Dear Natalie: Two Years!


Dear Natalie,

You’ll notice that this month we abandoned the chair that has been a constant in your photos for the past year. The main reason for this is that, quite simply, you were having none of it. You’re over having your picture taken, you’re over sitting in the chair, and you’re over doing anything I suggest simply because I’m the one who suggested it.

(Yeah, we might be dealing with a tiny bit of rebellion as you sort out where you stand now that Olivia has joined our family.)

At first I was chagrined that they wouldn’t all be the same. I’m going to level with you: it bugs me that this one is different, and my first choice would be for you to just sit in the darn chair for one photo (your OCD-tendencies had to come from somewhere).

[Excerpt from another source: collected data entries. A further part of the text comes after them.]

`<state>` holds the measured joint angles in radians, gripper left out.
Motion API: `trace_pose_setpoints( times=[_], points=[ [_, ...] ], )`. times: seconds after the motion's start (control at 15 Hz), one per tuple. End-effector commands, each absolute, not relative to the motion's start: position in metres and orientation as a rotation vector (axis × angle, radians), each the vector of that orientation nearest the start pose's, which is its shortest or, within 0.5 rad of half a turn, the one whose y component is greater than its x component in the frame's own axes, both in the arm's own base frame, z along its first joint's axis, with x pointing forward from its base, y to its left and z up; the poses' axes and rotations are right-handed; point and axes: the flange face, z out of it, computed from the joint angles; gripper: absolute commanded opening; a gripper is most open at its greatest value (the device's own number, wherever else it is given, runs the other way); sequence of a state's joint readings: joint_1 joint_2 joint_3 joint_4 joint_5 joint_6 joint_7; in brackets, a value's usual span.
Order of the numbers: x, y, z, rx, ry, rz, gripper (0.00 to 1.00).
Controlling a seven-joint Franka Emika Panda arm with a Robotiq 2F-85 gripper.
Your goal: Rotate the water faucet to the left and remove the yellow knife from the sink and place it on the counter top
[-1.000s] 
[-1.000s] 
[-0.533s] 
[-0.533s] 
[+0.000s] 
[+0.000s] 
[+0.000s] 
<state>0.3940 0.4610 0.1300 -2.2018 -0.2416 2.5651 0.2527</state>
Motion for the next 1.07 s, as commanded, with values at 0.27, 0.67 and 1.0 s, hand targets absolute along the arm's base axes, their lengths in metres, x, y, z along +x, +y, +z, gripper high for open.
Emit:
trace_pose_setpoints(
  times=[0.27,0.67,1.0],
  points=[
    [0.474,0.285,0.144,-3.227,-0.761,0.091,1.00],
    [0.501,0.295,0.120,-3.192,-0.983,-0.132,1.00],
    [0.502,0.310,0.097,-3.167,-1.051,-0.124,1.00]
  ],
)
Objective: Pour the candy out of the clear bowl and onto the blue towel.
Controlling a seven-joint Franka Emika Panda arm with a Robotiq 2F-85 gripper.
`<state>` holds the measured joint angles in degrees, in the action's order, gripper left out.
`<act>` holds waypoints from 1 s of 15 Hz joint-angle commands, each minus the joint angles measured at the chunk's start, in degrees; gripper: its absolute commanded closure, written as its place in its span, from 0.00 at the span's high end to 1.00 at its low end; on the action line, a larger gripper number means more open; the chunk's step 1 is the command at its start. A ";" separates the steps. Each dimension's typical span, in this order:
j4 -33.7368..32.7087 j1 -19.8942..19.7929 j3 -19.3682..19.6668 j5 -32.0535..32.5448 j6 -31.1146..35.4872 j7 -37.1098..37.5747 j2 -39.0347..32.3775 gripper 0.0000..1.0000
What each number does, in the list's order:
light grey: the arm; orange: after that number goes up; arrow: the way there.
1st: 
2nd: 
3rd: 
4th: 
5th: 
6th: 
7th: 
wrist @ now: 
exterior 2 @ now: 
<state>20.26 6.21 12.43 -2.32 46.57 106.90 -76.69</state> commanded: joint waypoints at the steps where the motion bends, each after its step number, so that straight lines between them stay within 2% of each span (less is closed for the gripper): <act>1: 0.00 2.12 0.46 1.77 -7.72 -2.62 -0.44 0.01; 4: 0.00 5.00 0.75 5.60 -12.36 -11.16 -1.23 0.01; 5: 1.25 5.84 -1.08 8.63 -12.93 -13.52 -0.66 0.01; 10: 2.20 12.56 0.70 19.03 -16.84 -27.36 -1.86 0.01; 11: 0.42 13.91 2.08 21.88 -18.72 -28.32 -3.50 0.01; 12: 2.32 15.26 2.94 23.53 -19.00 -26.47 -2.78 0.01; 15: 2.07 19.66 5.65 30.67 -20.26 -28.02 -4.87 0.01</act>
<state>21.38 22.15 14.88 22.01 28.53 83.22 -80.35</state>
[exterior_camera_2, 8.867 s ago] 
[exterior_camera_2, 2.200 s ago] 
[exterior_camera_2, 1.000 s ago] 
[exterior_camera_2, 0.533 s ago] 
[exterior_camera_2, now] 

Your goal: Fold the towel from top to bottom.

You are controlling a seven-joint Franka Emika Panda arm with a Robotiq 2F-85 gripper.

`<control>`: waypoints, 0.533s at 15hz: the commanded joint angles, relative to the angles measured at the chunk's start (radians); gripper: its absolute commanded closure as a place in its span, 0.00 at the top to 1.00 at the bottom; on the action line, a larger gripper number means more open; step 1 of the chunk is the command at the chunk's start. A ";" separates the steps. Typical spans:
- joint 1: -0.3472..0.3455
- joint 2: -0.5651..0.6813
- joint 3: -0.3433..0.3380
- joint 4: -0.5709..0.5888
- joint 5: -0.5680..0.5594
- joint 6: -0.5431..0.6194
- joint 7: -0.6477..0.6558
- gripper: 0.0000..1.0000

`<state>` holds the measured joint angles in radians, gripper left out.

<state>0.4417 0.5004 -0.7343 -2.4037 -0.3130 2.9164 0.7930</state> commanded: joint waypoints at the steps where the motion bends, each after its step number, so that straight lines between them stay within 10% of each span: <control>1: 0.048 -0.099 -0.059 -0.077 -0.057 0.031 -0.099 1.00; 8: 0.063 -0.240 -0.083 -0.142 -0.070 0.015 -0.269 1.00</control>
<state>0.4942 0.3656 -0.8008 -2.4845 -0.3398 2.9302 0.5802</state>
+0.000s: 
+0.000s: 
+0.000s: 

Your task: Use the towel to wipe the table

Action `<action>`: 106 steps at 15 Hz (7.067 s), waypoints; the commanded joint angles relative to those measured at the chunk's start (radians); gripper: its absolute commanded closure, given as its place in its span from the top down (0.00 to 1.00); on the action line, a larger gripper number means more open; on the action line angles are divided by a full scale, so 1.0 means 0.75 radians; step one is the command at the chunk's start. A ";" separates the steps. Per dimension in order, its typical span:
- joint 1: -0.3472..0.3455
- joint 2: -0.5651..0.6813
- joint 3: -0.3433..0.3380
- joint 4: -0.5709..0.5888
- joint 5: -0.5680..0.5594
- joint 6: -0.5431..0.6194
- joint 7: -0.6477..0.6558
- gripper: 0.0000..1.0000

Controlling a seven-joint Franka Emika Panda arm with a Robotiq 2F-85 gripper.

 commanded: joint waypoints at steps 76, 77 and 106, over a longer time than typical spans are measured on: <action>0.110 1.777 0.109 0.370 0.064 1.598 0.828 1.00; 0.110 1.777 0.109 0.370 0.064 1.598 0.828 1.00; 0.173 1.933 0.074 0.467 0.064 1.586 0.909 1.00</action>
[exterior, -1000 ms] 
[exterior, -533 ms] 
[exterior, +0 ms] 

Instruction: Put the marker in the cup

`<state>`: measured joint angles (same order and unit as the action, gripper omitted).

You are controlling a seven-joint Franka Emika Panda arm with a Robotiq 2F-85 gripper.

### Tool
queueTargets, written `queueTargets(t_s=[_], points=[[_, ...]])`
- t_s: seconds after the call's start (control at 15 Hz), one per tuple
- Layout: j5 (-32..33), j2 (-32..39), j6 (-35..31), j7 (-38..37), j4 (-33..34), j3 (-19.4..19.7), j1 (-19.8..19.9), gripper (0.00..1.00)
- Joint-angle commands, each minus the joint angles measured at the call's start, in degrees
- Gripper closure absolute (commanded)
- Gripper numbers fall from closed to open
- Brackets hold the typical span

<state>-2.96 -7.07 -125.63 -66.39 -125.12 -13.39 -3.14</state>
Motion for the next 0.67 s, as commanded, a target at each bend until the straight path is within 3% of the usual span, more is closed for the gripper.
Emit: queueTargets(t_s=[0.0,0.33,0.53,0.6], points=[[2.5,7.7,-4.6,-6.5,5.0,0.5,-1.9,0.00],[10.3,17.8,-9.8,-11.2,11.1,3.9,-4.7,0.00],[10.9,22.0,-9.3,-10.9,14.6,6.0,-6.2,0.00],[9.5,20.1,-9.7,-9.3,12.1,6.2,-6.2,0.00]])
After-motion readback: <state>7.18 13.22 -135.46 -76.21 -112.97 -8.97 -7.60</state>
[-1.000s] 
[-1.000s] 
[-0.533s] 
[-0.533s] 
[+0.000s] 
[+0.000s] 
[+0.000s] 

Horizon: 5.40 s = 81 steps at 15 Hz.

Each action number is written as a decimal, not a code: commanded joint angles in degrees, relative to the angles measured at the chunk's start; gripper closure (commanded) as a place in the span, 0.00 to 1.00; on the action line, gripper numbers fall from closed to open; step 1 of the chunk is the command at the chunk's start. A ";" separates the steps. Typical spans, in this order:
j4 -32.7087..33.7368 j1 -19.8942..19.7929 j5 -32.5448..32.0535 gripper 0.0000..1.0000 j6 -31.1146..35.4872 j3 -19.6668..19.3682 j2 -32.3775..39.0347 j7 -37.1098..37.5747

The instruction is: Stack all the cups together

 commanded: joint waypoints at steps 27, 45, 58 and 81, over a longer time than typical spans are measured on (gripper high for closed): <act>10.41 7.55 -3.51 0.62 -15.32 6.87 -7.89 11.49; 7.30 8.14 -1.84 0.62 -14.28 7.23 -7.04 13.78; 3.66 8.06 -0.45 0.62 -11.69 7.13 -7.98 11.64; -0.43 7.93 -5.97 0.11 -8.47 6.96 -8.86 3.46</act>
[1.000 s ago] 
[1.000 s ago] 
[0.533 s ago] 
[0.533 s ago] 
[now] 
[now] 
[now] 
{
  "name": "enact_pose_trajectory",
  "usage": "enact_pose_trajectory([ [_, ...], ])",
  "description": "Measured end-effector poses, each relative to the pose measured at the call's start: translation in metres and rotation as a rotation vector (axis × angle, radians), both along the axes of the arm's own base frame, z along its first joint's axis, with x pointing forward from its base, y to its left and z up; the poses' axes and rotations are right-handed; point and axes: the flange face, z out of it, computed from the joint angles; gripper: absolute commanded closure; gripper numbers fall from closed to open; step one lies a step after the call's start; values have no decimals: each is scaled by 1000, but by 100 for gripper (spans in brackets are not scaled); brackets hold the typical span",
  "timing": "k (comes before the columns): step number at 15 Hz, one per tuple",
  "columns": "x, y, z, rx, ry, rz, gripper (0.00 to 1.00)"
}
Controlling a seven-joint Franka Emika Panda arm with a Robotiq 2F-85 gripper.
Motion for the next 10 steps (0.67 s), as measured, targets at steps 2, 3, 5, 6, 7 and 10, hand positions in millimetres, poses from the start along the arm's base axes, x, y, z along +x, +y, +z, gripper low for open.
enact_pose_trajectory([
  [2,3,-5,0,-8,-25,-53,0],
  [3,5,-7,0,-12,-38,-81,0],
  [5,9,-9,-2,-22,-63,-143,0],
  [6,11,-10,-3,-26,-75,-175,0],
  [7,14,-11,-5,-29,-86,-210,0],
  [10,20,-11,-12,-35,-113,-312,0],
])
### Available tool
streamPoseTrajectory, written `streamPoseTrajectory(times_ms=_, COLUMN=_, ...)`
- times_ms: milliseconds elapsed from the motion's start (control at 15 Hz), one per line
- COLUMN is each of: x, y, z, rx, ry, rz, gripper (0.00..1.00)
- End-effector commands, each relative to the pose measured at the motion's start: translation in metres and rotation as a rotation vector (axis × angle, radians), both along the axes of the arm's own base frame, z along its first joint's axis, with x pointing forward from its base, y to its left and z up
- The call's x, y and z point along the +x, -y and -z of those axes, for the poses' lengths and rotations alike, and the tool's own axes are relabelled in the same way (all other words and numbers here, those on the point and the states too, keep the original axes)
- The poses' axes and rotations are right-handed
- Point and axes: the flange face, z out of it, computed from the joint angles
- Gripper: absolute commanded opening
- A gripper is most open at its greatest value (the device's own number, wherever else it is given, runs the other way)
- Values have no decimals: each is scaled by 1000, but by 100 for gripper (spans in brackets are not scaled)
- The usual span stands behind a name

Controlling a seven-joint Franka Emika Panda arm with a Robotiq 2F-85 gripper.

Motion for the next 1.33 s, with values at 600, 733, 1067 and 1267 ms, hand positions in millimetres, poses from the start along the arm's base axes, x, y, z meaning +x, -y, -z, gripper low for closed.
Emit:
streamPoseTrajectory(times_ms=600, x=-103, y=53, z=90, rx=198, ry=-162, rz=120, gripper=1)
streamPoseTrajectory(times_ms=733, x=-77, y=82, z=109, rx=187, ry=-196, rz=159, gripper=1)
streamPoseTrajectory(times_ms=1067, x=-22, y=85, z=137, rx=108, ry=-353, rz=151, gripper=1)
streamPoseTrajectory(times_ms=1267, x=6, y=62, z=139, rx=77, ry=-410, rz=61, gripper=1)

But then I realized: you’re not a baby anymore. You’re a person, albeit a small one, with opinions and desires and preferences all your own. And if you don’t want to sit in the chair, well, that’s not a battle I choose to fight. I respect the fact that that’s not something you’re interested in right now.

But MAN is that hard to do. I want you to do what I say, because I say so.

Except that’s not the way it works, because you’re growing up. The days of being able to set you down someplace and you staying there because you’re literally incapable of walking away are LONG gone.

This is where your free will comes in, and that, sweet girl, is something you have in spades. IRON will, for sure, an indomitable spirit that laughs in the face of because I said so. 

This trait will serve you very, very well in the future. It can be terribly frustrating to parent such a spirit at times, but it’s a learning experience for all of us. And that’s really what this past year has been: frustrating. No, I’m kidding. A learning experience.

In the last letter of your first year, I wrote that the adventure was just beginning and that I still have so much to learn about being your mom. And it’s true — I still feel at times like I’m navigating this whole motherhood thing blindfolded, stumbling down a rocky path littered with the toughest challenges I’ve ever encountered.

But I’ve never felt as proud of anything in my life.

I can’t even begin to tell you how awesome the last two years with you have been, and I mean that in the literal sense: I’m in awe. Of you. Of the person you are, of who I see you becoming, of how much your dad and I have grown just by being your parents.

Onwards and upwards, my girl. The adventure continues.